START EXTRACTED INFORMATION
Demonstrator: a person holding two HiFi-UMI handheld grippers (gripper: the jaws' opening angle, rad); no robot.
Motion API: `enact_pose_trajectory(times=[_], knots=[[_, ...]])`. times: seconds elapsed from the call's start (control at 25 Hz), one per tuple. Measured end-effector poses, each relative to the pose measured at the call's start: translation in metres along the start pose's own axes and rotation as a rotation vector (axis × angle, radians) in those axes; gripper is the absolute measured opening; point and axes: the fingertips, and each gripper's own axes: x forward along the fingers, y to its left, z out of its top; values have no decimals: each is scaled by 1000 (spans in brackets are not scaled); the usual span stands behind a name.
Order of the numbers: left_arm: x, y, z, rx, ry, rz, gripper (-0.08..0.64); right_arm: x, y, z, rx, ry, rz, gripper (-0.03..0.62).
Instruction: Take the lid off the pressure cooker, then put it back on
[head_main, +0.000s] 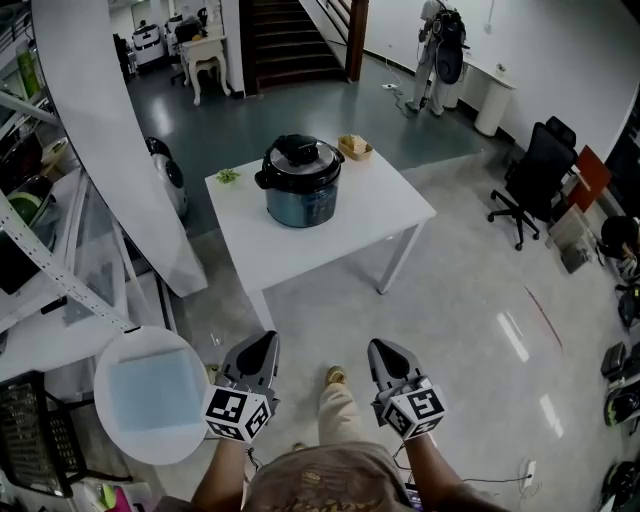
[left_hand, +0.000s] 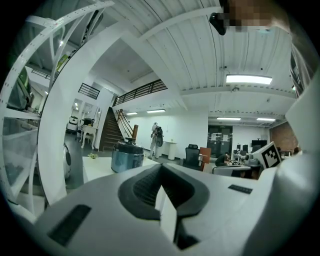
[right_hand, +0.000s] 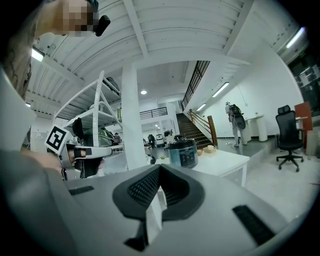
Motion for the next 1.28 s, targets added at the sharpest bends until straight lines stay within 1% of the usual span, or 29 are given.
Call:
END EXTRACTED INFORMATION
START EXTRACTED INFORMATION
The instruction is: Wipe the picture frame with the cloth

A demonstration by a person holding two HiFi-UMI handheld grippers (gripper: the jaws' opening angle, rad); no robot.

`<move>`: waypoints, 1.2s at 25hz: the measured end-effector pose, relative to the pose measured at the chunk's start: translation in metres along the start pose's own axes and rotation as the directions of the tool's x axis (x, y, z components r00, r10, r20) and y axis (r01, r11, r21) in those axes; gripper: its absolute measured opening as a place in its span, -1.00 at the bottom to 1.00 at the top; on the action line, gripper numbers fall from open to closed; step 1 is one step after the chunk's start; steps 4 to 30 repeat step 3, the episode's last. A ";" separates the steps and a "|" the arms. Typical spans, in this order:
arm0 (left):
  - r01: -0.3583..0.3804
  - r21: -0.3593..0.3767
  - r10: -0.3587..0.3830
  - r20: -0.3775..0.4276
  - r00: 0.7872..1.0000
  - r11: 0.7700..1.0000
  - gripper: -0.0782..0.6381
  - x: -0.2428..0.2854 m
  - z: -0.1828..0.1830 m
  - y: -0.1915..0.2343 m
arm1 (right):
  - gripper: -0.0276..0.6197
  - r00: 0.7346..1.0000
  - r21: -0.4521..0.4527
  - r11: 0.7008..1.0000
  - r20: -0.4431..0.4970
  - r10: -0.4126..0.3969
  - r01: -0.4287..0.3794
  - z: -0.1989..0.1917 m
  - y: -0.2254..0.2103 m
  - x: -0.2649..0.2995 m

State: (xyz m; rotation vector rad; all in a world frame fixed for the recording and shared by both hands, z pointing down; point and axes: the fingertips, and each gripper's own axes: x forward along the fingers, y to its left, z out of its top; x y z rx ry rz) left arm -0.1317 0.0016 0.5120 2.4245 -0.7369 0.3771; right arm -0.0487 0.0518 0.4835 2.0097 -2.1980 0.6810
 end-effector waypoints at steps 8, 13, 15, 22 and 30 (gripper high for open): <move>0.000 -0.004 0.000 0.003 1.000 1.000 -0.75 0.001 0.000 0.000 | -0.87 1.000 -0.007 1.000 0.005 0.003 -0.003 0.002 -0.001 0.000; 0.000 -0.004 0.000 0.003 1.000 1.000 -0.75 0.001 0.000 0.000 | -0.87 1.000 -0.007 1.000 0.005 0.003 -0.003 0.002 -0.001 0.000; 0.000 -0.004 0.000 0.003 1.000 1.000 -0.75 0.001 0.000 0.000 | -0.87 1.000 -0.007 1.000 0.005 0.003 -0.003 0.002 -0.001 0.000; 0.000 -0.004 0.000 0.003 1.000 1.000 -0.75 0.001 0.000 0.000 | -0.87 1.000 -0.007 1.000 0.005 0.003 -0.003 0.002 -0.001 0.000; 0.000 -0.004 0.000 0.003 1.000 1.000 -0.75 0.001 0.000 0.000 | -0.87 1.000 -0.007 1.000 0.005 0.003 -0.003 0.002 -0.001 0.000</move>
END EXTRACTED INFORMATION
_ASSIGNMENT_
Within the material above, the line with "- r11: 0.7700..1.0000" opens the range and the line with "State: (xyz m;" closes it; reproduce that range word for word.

_RESULT BELOW_
  - r11: 0.7700..1.0000
  - gripper: -0.0782..0.6381
  - x: -0.2428..0.2854 m
  - z: -0.1828..0.1830 m
  - y: -0.1915..0.2343 m
arm1 (right):
  - gripper: -0.0276..0.6197
  - r00: 0.7346..1.0000
  - r21: -0.4521..0.4527
  - r11: 0.7008..1.0000
  - r20: -0.4431..0.4970
  - r10: -0.4126..0.3969
  - r01: -0.4287..0.3794
  - z: -0.1989..0.1917 m
  - y: -0.2254..0.2103 m
  - x: -0.2649..0.2995 m

State: (xyz m; rotation vector rad; all in a world frame fixed for the recording and shared by both hands, z pointing down; point and axes: the fingertips, and each gripper's own axes: x forward along the fingers, y to its left, z out of its top; x y z rx ry rz) left arm -0.1317 0.0016 0.5120 2.4245 -0.7369 0.3771; right arm -0.0487 0.0518 0.4835 2.0097 -2.1980 0.6810

With that, the answer is finished.